The common name for this certificate is <SC ID>.sc.akaetp.net, where <SC_ID> is the identification number that’s associated with Security Connector. This ID is shown on the Security Connector page (Threat Protection > Clients & Connectors > Security Connectors) in Enterprise Center.

Web Console

Log in to the Web Console

Before you begin:

• Make sure you’ve generated an ​Akamai​ certificate, or if your organization has a public key infrastructure (PKI), make sure you upload the certificate that’s signed by your organization’s certificate authority (CA). If you've set up ​SIA​ Proxy, this is the same certificate that’s used for the proxy. For instructions on creating this certificate, see Create an ​SIA​ certificate and Create a non-​SIA​ certificate. This certificate must be distributed to user laptops. For more information on distributing the certificate, see Distribute the ​SIA​ Proxy certificate.

• Make sure the common name of the Security Connector certificate matches the ID of the Security Connector. You can see certificate information from the browser you use with the Security Connector. The common name for this certificate is <SC_ID>.sc.akaetp.net, where <SC_ID> is the identification number that’s associated with Security Connector. This ID is shown on the Security Connector page (Threat Protection > Clients & Connectors > Security Connectors) in Enterprise Center.

Complete this procedure to log in to the Web Console.

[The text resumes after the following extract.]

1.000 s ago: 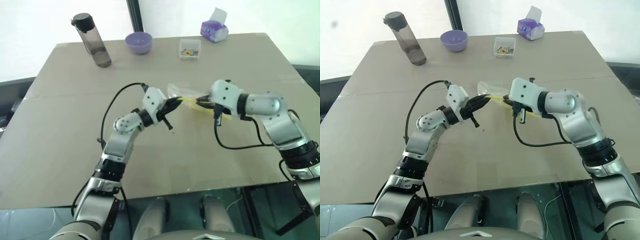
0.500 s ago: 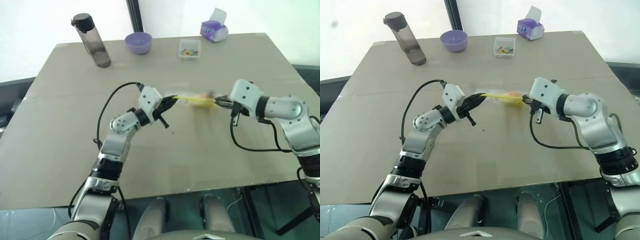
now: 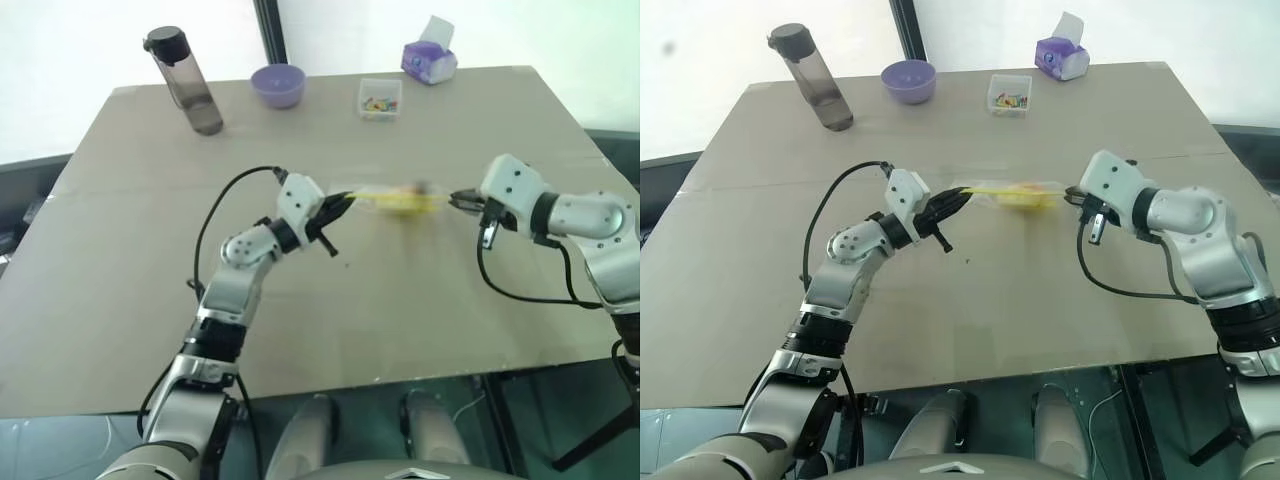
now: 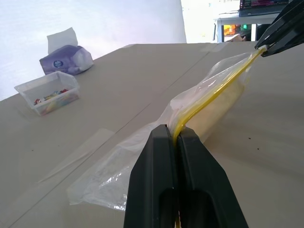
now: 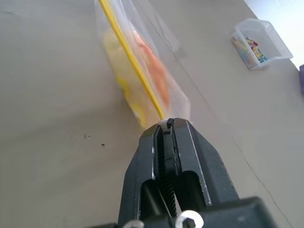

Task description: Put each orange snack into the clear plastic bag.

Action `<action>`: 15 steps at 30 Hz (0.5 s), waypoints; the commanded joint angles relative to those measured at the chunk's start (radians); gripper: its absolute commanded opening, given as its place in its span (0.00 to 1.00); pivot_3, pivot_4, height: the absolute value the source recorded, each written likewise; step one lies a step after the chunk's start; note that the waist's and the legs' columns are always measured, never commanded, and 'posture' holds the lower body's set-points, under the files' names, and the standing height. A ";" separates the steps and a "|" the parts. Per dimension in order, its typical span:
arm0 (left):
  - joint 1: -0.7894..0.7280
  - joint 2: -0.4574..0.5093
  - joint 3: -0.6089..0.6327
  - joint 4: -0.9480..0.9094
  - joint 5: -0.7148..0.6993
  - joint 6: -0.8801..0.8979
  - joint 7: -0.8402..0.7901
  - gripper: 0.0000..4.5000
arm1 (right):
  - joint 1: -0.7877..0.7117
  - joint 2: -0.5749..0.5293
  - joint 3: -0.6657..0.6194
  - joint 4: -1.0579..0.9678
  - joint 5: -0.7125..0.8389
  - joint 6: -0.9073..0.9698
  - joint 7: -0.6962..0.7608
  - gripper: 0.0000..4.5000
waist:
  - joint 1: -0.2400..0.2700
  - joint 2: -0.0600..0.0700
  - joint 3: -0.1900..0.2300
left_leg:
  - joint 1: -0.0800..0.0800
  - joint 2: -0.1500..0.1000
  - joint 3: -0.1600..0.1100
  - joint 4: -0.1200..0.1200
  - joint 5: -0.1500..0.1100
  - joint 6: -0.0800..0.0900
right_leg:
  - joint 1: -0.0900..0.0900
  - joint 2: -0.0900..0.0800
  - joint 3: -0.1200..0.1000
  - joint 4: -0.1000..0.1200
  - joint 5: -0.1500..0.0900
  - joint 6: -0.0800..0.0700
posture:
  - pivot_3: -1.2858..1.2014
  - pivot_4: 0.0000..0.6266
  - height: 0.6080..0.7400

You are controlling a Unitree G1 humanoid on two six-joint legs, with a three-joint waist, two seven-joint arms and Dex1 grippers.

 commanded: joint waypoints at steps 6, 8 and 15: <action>-0.296 -0.060 0.073 0.228 0.063 -0.065 0.191 0.00 | -0.267 0.071 -0.058 0.267 -0.125 -0.188 -0.286 0.01 | -0.001 -0.001 0.000 | 0.000 0.000 0.000 0.000 0.000 0.000 | 0.000 0.000 0.000 0.000 0.000 0.000 | 0.52 0.24 0.99; -0.328 -0.061 0.073 0.245 0.067 -0.078 0.194 0.00 | -0.283 0.080 -0.065 0.285 -0.117 -0.207 -0.302 0.01 | -0.002 -0.001 0.000 | -0.001 0.000 0.000 -0.001 0.000 0.000 | 0.000 0.000 0.000 -0.003 0.000 0.000 | 0.52 0.24 0.99; -0.161 0.000 0.024 0.031 0.053 0.019 0.082 0.00 | -0.104 0.044 -0.089 0.121 -0.008 -0.123 -0.154 0.01 | -0.005 0.000 0.000 | -0.002 0.000 -0.001 -0.005 0.000 0.000 | 0.000 0.000 0.000 -0.008 0.000 0.000 | 0.52 0.24 0.99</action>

To log in to the Web Console:

1. In your browser, go to https://<SC_ID>.sc.akaetp.net:3000, where <SC_ID> is the identification number that’s associated with Security Connector. This ID is shown as the Connector ID on the Security Connector page (Threat Protection > Clients & Connectors > Security Connectors) in Enterprise Center.

2. In the Web Console Login, enter the password for the security connector, and click Login.

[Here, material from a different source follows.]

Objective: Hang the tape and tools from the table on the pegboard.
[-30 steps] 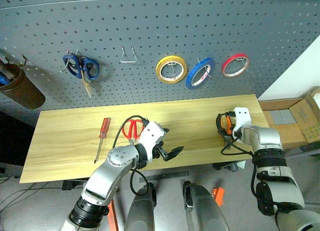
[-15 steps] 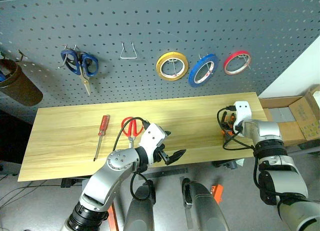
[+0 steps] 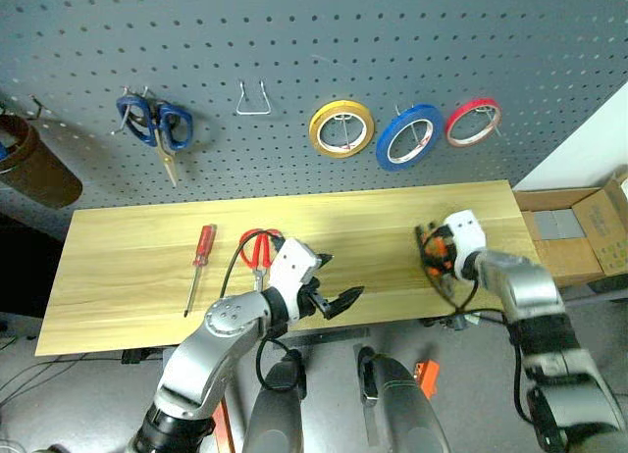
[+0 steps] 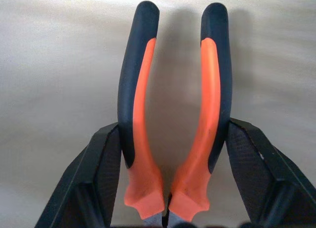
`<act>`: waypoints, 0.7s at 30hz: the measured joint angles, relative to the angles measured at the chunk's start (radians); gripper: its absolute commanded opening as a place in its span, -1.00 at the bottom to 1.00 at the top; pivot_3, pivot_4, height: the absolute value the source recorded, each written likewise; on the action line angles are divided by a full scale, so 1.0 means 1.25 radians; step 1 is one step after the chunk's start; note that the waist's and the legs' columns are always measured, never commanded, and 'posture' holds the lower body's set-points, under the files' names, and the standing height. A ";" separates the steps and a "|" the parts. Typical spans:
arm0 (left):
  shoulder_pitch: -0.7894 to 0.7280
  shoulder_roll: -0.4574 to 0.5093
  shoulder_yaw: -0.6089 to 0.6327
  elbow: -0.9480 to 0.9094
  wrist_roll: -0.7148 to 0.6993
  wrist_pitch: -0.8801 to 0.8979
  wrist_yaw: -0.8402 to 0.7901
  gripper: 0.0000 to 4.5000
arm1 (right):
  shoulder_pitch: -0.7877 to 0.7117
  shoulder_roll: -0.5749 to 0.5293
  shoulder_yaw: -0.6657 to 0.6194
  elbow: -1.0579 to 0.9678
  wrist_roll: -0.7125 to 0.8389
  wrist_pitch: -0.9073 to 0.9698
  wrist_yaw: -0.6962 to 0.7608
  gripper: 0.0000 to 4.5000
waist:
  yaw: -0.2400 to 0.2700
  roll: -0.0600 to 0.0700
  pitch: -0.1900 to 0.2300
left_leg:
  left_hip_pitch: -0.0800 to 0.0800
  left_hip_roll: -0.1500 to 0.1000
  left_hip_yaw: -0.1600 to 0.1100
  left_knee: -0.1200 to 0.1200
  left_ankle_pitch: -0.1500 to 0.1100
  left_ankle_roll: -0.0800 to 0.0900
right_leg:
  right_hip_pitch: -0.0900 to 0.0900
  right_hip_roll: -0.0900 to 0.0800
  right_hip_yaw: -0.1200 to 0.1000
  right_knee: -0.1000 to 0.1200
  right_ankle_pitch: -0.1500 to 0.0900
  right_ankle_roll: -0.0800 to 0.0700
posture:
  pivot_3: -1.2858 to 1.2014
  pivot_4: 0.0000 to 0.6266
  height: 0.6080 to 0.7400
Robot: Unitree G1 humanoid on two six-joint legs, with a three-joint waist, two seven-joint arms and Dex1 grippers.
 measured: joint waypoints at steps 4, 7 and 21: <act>0.143 0.010 0.075 -0.131 -0.066 0.047 0.030 1.00 | 0.035 0.036 0.022 -0.192 0.010 -0.016 0.003 0.18 | -0.002 0.000 0.000 | 0.001 0.000 0.000 0.000 -0.001 -0.001 | 0.000 0.000 -0.001 0.000 0.000 0.000 | 0.17 0.01 1.00; 0.225 0.001 0.157 -0.222 -0.091 0.063 0.079 1.00 | 0.017 0.122 0.035 -0.276 0.029 -0.045 -0.025 0.18 | 0.005 0.001 -0.001 | 0.001 0.000 -0.002 0.000 0.001 -0.004 | 0.000 0.000 -0.003 0.000 -0.001 0.000 | 0.20 -0.06 1.00; 0.001 -0.085 0.208 -0.170 -0.004 -0.043 0.291 1.00 | -0.419 0.374 0.080 0.176 -0.049 -0.498 -0.145 0.18 | 0.081 -0.006 -0.022 | -0.003 -0.001 -0.007 0.001 0.007 -0.009 | 0.002 0.006 -0.017 0.000 0.002 -0.004 | 0.31 -0.29 1.00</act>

Generate a diagnostic report

From the Web Console, you can generate a diagnostic report for debugging purposes. This operation creates a TAR file that you provide to ​Akamai​ Support.

To generate a diagnostic report:

1. Log in to the Web Console.

2. Click the gear icon and select Generate Diagnostic Report. A report is generated and saved to wherever your browser saves downloaded files.

Next steps

Contact ​Akamai​ Support and securely send the diagnostic report TAR file to your ​Akamai​ support representative.

Configure rsyslog

From the Web Console, you can configure the security connector to send logs to your organization's security information and event management product. By default, the security connector uses TLS encryption. As a result, a client certificate and client key signed by the CA of the rsyslog server is not required. If a certificate is not provided, the security connector accepts the encryption of the rsyslog server.

📘

Ensure that the remote rsyslog server is configured to accept logs with the TCP.

To configure rsyslog:

1. Log in to the Web Console.

2. Click the edit icon to modify the VM settings in the Web Console.

3. Click the Configure SIEM slider to change it from FALSE to TRUE.

4. In the Server IP fields, enter the IP address and the port of the rsyslog server.

5. To enable TLS and transport logs securely with a certificate:

   1. Click the Enable TLS slider to change it from FALSE to TRUE.

   2. In the CA certificate field, paste the contents of a certificate from your trusted CA.

   📘

   If a certificate is not provided, the rsyslog server is trusted by default

6. Click Save.

Modify the port of the Web Console

You can modify the port for the Web Console based on the ports allowed in your network. Make sure that the port you provide for this setting is not the one you use for the HTTP Forwarder explicit or transparent proxy.

To modify the port for the Web Console:

1. In the Security Connector console menu, press 8 or or use the arrow keys to select Advanced and press Enter.

   📘

   If HTTP Forwarder is disabled, Advanced may appear as menu item 7.

2. Press 3 or use the arrow keys to select Configure WebUI port and press Enter.

3. Press C to edit this setting.

4. Type the new port number and press Enter. Make sure the port number you provide is not used for the transparent or explicit proxy configuration of HTTP Forwarder.

5. Type yes and press Enter to confirm the change.